Adam Tedeschi Team : User Experience Tags : User Experience

Anyone for a Tab?

Adam Tedeschi Team : User Experience Tags : User Experience

I’ve been doing a lot of wire-framing lately. More than any man should have to do. Many of the sites have similarities despite existing in different industries. They have all had relatively complex topics and stories to tell; semantic computing; modern healthcare practices; complex surgical equipment to name a few. But it has been interesting as each time I considered the content with the clients there is a similar design pattern in everyone’s mind. Tabs.

It’s pretty easy right? You have a lot of info for a technical audience. Stick it all in a row of tabs and the user can select which interests them most and click away. Well yeah… except it doesn’t really work that well.

It doesn’t work for a few reasons.

  1. The label of the tab has to be meaningful, and in technical industries that can be difficult to keep it short and intuitive

  2. Thanks to scrollable devices many users are trained to go down a content page, not horizontally within in (i.e.: clicking across tabs)

  3. It is usual, when dealing with products for instance, that we are creating a template for our clients to populate through a CMS. And not all content is consistent, so we end up with tabs that have reams of info, or tabs that have a sentence. The user doesn’t know until they click, and it can be a real let down.

  4. There is only so much space across any page – so you have to hope you only need 4-5 tabs.

  5. It doesn’t work well on mobile.

There are a few simple ways to solve the tab problem. The solution though is so obvious that sometimes it feels like we just aren’t trying.

Running the content down the page in content blocks is one way. Adding some simple content labels at the top or the side of the page allows for a rudimentary navigation for those that want it. And for the scroller’s, well, they scroll.

We have user tested this approach before. From a findability perspective the longer page wins out.

Another good way is to actually consider the content! Revolutionary. Let’s not just dump all those words on the page, let’s read them first. Determine what it all means and find a better way of communicating it.  Perhaps an info-graphic with an optional download for really technical, in-depth info. Maybe a video or a link deeper into a content or blog area.

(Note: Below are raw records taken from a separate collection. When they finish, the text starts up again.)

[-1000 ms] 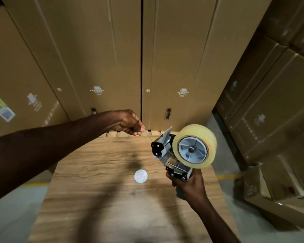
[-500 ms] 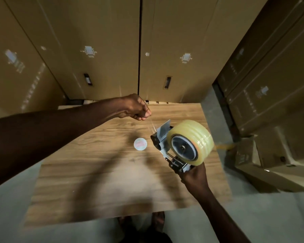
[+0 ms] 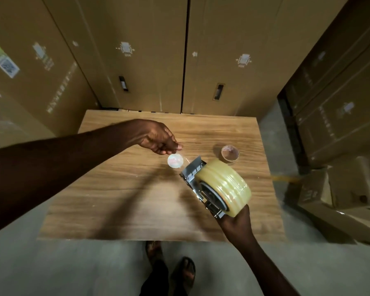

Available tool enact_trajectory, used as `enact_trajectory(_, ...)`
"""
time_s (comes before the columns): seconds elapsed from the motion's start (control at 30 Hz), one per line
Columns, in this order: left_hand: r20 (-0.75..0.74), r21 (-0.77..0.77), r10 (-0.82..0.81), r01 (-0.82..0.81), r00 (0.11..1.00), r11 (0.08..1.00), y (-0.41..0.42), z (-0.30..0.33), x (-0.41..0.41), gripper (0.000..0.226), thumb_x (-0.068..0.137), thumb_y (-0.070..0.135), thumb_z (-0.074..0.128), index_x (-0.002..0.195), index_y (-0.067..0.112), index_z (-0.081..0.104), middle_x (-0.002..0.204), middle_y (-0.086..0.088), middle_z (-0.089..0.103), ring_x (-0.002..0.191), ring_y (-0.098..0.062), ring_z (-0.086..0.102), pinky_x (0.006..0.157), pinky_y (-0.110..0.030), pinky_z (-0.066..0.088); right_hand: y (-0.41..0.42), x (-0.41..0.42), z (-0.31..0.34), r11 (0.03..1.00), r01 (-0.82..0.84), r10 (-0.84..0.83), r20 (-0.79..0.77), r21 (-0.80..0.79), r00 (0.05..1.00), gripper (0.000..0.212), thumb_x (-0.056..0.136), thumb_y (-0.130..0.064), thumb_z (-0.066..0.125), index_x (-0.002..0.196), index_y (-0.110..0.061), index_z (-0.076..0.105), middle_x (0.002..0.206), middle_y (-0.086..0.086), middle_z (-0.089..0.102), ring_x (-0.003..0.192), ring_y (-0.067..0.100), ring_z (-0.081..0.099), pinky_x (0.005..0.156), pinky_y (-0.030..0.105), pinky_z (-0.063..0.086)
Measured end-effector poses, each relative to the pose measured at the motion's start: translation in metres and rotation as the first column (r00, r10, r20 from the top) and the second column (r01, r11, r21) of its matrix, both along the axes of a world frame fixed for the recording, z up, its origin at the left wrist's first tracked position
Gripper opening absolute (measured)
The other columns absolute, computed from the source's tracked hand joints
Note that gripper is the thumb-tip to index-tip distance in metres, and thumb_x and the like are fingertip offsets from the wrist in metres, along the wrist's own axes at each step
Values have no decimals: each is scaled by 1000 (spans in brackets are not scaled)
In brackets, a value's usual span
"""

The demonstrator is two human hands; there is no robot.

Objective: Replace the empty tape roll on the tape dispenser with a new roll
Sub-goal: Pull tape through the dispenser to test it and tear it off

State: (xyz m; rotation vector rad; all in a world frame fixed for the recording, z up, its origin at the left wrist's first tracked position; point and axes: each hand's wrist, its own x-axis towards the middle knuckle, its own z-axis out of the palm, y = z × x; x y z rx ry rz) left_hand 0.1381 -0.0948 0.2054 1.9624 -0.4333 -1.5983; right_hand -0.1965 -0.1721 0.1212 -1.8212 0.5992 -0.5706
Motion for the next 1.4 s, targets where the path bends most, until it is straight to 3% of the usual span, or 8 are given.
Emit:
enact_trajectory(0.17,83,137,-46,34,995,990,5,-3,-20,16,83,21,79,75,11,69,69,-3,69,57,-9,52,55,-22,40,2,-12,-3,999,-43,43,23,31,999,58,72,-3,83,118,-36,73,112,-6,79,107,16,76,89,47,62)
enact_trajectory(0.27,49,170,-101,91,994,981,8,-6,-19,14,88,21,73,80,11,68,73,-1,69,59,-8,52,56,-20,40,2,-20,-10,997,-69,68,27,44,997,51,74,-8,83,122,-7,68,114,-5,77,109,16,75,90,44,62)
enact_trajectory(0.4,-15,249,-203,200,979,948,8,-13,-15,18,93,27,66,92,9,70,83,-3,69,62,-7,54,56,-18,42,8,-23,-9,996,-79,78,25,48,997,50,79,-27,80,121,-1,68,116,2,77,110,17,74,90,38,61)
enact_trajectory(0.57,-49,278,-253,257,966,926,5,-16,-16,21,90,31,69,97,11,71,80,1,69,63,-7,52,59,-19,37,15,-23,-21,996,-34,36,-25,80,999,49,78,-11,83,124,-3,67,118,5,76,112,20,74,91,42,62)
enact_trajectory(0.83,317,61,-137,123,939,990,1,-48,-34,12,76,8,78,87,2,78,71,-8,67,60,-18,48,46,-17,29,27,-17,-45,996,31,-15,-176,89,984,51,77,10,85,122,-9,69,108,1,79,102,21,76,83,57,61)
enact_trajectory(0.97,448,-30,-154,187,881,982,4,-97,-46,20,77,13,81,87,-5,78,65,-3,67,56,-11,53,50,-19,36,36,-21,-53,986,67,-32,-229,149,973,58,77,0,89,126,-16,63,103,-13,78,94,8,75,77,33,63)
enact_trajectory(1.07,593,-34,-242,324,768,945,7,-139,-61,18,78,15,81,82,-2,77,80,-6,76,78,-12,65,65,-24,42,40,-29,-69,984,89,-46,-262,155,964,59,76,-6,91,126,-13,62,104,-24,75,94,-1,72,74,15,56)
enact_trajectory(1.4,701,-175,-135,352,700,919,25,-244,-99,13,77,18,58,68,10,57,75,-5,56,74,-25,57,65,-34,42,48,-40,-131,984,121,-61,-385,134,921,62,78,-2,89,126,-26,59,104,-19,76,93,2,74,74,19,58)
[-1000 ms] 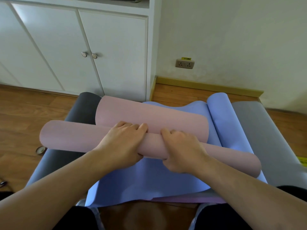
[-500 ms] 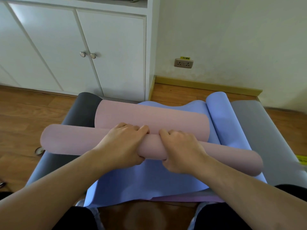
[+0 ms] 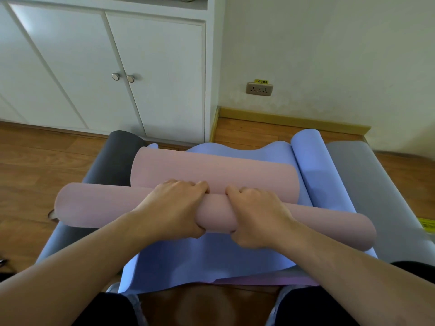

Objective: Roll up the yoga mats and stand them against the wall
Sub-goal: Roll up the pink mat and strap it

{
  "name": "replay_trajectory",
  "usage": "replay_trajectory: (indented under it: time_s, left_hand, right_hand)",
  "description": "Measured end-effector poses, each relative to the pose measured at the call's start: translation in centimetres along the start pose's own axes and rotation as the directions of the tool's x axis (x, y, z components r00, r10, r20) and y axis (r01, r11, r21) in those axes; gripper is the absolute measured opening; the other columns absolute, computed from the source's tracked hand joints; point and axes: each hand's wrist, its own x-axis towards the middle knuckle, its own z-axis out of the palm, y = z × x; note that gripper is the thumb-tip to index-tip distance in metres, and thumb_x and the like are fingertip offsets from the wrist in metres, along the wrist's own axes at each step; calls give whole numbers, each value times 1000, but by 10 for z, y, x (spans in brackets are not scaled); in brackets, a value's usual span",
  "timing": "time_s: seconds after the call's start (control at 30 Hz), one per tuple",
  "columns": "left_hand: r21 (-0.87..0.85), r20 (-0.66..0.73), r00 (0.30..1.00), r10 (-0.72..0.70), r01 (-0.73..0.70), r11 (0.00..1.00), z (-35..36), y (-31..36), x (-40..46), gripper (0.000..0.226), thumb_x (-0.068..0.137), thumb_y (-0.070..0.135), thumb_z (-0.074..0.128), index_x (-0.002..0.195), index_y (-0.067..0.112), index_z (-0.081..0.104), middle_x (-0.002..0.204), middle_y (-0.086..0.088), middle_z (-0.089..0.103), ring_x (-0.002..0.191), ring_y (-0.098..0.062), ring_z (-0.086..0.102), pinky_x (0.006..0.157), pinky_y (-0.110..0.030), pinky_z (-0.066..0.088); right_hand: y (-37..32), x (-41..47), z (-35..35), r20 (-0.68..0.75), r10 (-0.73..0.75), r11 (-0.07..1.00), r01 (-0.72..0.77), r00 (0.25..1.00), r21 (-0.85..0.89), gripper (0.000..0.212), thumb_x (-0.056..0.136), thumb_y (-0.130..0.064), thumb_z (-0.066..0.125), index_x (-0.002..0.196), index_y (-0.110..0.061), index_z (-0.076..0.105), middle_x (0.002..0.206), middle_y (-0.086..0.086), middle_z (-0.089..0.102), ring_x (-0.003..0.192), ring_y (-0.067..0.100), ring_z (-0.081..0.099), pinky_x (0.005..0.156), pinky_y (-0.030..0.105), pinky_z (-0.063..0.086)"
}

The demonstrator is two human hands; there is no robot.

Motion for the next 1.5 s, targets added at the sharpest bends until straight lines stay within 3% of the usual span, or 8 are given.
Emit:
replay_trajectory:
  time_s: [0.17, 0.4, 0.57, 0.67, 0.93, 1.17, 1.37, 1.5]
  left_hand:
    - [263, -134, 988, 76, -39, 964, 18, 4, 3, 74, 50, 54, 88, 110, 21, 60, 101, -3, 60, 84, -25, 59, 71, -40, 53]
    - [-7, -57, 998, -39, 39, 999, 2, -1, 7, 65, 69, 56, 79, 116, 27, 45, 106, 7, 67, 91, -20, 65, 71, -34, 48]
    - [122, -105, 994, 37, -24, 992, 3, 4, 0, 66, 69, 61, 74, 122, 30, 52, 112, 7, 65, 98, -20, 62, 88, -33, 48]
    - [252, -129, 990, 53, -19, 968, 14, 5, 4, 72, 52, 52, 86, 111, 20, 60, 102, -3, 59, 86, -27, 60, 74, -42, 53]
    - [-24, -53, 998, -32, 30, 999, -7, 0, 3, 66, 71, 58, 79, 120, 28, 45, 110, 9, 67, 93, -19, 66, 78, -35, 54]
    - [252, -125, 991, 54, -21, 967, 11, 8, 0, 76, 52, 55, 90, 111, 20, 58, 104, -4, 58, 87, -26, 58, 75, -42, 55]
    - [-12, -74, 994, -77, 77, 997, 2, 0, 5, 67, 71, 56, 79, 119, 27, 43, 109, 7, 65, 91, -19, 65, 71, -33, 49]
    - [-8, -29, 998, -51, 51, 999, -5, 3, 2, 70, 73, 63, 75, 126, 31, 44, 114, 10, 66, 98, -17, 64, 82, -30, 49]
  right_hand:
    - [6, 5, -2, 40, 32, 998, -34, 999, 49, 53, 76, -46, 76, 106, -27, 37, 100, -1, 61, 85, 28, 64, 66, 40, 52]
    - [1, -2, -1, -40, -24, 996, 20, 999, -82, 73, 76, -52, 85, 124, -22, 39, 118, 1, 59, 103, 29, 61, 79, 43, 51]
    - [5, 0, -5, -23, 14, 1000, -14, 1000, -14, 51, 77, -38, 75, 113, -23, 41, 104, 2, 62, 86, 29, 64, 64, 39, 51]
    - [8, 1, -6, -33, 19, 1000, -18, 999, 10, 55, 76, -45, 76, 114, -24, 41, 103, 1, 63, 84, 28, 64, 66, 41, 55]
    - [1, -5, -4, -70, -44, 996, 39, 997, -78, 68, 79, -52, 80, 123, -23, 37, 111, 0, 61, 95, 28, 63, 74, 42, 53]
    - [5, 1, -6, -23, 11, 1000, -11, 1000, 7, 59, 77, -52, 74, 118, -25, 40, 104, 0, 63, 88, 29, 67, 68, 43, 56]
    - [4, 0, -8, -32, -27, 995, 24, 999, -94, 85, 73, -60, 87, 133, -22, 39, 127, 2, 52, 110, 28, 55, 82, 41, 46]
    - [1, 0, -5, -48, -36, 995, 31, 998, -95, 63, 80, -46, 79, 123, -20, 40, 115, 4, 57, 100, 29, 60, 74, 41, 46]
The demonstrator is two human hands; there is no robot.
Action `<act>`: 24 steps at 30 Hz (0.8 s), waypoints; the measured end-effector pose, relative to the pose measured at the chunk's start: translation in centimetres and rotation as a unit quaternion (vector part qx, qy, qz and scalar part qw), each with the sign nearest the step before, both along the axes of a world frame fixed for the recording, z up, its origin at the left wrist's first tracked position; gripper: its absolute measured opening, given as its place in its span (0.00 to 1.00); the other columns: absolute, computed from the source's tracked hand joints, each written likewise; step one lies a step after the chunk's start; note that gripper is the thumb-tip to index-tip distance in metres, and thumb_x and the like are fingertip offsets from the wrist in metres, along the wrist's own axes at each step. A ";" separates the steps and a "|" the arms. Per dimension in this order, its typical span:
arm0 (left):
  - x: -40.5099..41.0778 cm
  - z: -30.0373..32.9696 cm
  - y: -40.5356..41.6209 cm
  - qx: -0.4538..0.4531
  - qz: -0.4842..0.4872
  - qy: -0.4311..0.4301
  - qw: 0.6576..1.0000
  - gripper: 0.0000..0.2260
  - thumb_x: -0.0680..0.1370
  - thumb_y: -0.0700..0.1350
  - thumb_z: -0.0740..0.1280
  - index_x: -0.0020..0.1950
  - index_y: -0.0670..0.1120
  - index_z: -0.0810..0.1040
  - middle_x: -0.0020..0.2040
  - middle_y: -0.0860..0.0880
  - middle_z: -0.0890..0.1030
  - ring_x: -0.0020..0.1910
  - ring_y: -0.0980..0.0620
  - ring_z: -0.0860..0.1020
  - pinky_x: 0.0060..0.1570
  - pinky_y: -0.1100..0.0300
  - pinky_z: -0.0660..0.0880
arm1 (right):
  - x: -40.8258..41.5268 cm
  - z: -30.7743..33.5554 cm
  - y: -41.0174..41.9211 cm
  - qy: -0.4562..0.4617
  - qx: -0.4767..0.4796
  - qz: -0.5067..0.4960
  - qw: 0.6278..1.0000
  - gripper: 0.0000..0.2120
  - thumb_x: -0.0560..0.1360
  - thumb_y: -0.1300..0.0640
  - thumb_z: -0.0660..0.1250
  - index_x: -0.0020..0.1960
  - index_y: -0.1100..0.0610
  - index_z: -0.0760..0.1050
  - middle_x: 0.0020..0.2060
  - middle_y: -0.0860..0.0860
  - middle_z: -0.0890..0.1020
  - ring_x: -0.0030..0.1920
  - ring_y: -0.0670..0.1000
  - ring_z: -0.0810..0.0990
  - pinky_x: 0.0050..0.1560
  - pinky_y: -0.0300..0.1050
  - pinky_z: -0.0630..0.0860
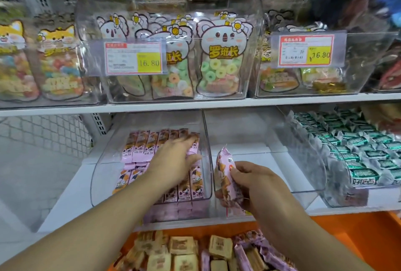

If there really is a need for a lot of text then crafting the copy to summarise the gist followed by a read more link that pushes the page with more content is a simple and neat option to keep the pages short and to the point.

The point of all of this is that tabs are neat. They can certainly help to categorise your content. But a better solution is to consider why you need that content in the first place. Maybe ask your customers before you write it. Consider a good content framework that breaks down your content into topics so you can prioritise your messages. Find a good content writer to shorten up your content and make it more relevant.

Don’t just jam it in some tabs.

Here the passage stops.